The Brothers Quay are great at texture but lousy at narrative tension. The best part of this movie had the piano tuner's (sorry, "The Piano Tuner of Earthquakes" - ok, ok, you're a visionary, we know that) would-be lover expose her armpit for him to sniff. That alone should be worth two stars, so to go backwards from there something has to be terribly wrong. It looks great and I wasn't horribly bored, but I swear She's the Man gave me more to think about.


The Devil and Daniel Johnston ***

The documentary of an outsider musician (a label that can be patronizing, but let's face it, that's what he is) who became an indie-rock savant since breaking into the Austin music scene (and MTV!) in the mid-80's. Johnston's music can be charming in a very sloppy Jonatahan Richman kind of way. But when critics and other talking heads compare him favorably not only to Brian Wilson (okay, nutjob adult child - noted) but to Bob Dylan and Robert Johnson? Puhleeze. Let the man be who he is already. It's not Johnston's fault he was subjected to that kind of projection, and the story of his grass-roots rise to fame and series of mental breakdowns is fascinating and moving. But while I feel bad for his mental suffering, I can't shake the feeling that here is a guy who, no matter how much he's fucked up - and boy has he fucked up - has always had somebody to pick up after him. Still, worth seeing as film and pondering as life.

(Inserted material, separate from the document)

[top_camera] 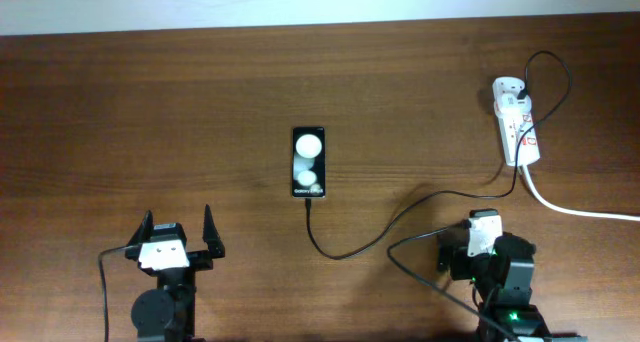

The Notorious Bettie Page **

Darling, more darling than a movie that includes off-screen rape and on-screen bondage has any right to be. Shouldn't there be, you know, tension? The pornographers were so *nice*! I'm all for embracing healthy sexual attitudes and overcoming abuse and stuff, but I just don't feel her struggle at all - I *see* it - beach ... water ... cross! ... church - but I don't feel it. Gretchen Mol is adorable but not especially expressive, except for cheesecake. (Maybe there's some subversive statement about telegraphing emotion - the bondage/religion connection certainly was interesting.) Anyway, she ends up renouncing the body anyway. What are the filmmakers going for exactly if her healthy sexuality is just tossed, so to speak?